The development of artificial intelligence (AI) has ushered in a new era of cyberattacks as it has recently become a partner to threat actors. Anthropic, a leading artificial intelligence company, recently reported that its AI system, Claude, has been exploited by cybercriminals in damaging ways and in what the company calls “sophisticated cyberattacks.”
This isn’t just an average or the usual cyberattacks we hear about daily. It is a massive AI-powered operation, with Anthropic confirming that threat actors mostly targeted organizations in healthcare, emergency services, government and religious institutions.
In the full report, Anthropic discussed how Agentic AI has been weaponized to serve cybercriminals from different parts of the world, how the technology has lowered the barriers to “sophisticated cybercrime,” and how these threat actors and cybercriminals have integrated AI into every stage of their operations.

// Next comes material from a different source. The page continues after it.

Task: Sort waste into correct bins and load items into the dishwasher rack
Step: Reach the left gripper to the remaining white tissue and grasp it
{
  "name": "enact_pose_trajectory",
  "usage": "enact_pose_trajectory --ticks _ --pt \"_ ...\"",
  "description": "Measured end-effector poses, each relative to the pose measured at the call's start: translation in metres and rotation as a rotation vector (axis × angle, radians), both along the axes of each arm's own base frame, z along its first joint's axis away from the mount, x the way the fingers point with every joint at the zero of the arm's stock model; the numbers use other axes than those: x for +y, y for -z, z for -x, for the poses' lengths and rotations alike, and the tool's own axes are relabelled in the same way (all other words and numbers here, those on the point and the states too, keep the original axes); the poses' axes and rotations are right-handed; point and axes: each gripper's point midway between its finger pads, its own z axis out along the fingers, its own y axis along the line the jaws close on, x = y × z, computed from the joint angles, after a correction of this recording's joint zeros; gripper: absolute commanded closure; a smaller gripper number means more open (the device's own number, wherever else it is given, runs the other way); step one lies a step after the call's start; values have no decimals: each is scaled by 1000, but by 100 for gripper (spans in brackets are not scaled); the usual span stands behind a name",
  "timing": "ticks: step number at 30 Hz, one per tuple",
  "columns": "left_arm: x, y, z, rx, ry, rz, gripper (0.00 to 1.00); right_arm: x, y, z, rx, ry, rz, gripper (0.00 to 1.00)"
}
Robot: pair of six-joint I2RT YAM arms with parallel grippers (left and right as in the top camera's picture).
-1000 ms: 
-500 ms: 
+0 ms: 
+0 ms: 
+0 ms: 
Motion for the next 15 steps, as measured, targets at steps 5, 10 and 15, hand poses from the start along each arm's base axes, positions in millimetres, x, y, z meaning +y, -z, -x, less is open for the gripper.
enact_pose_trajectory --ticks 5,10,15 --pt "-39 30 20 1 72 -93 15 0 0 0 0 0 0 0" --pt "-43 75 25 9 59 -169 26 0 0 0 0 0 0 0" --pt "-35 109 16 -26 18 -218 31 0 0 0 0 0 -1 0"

Amongst many cases of many cyberattacks, Anthropic uses three case studies to explain the increasing danger of AI-powered cyberattacks. They include vibe-hacking, a term Anthropic used to describe how cybercriminals used Claude Code to carry out a large-scale data theft operation; remote worker fraud; and cybercriminals selling AI-generated malware as Ransomware-as-a-Service (RaaS).
Vibe-hacking
In the case of vibe-hacking, Claude was more of an active participant rather than a helper, with Anthropic saying the threat actor used the technology to an “unprecedented degree.” The threat actor used Claude Code to penetrate networks, automate reconnaissance, and harvest confidential information of victims across many organizations.
“Claude was allowed to make both tactical and strategic decisions, such as deciding which data to exfiltrate, and how to craft psychologically targeted extortion demands,” the report said.

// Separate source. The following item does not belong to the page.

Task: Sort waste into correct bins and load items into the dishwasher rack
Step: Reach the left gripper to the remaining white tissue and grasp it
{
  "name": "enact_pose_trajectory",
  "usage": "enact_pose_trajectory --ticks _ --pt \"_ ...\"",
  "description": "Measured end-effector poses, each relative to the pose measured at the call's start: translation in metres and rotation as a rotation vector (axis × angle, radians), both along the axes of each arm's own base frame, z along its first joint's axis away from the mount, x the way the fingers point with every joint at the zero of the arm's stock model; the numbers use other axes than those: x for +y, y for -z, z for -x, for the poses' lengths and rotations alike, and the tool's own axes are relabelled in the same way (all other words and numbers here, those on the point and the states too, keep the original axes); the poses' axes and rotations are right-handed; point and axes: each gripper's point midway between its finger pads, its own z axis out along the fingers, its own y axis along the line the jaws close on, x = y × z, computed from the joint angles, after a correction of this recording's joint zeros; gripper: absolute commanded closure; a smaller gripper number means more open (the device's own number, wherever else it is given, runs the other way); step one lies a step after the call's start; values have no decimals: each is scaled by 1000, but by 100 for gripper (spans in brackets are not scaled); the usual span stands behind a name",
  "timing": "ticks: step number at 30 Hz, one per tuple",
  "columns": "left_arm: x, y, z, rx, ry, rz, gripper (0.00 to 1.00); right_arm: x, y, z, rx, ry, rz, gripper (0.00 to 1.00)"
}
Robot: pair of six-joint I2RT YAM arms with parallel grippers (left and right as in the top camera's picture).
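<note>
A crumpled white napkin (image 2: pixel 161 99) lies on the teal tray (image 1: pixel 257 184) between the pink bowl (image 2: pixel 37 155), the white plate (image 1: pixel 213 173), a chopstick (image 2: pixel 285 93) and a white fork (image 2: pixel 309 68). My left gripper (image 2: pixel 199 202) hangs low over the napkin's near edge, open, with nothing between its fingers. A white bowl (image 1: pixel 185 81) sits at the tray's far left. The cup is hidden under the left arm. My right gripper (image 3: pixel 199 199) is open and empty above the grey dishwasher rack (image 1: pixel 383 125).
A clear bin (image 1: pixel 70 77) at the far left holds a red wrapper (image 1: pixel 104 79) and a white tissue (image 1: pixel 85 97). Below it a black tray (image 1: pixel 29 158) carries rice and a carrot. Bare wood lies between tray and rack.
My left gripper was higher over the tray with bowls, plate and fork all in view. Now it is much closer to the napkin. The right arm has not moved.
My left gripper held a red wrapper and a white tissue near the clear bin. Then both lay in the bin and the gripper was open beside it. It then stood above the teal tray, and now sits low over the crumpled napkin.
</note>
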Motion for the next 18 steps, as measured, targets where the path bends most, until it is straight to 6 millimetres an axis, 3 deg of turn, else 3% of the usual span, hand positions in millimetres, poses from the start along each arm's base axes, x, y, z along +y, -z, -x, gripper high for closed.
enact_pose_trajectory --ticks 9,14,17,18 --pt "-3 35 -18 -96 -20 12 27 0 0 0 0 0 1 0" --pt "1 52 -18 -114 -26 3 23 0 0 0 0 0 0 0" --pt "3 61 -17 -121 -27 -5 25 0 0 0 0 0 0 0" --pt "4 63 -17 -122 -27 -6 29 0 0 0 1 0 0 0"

After getting hands on the stolen information, the threat actor then attempted to extort victims into paying huge amounts of ransom by threatening to publicly expose their data. “Claude analyzed the exfiltrated financial data to determine appropriate ransom amounts, and generated visually alarming ransom notes that were displayed on victim machines,” the report continued.
Remote-worker fraud
Anthropic also uncovered how North Korean hackers are using Claude to fraudulently land and maintain remote jobs at U.S. Fortune 500 tech companies.
Anthropic says that this was done by the fraudsters using Claude models to “create elaborate false identities with convincing professional backgrounds, complete technical and coding assessments during the application process, and deliver actual technical work once hired.”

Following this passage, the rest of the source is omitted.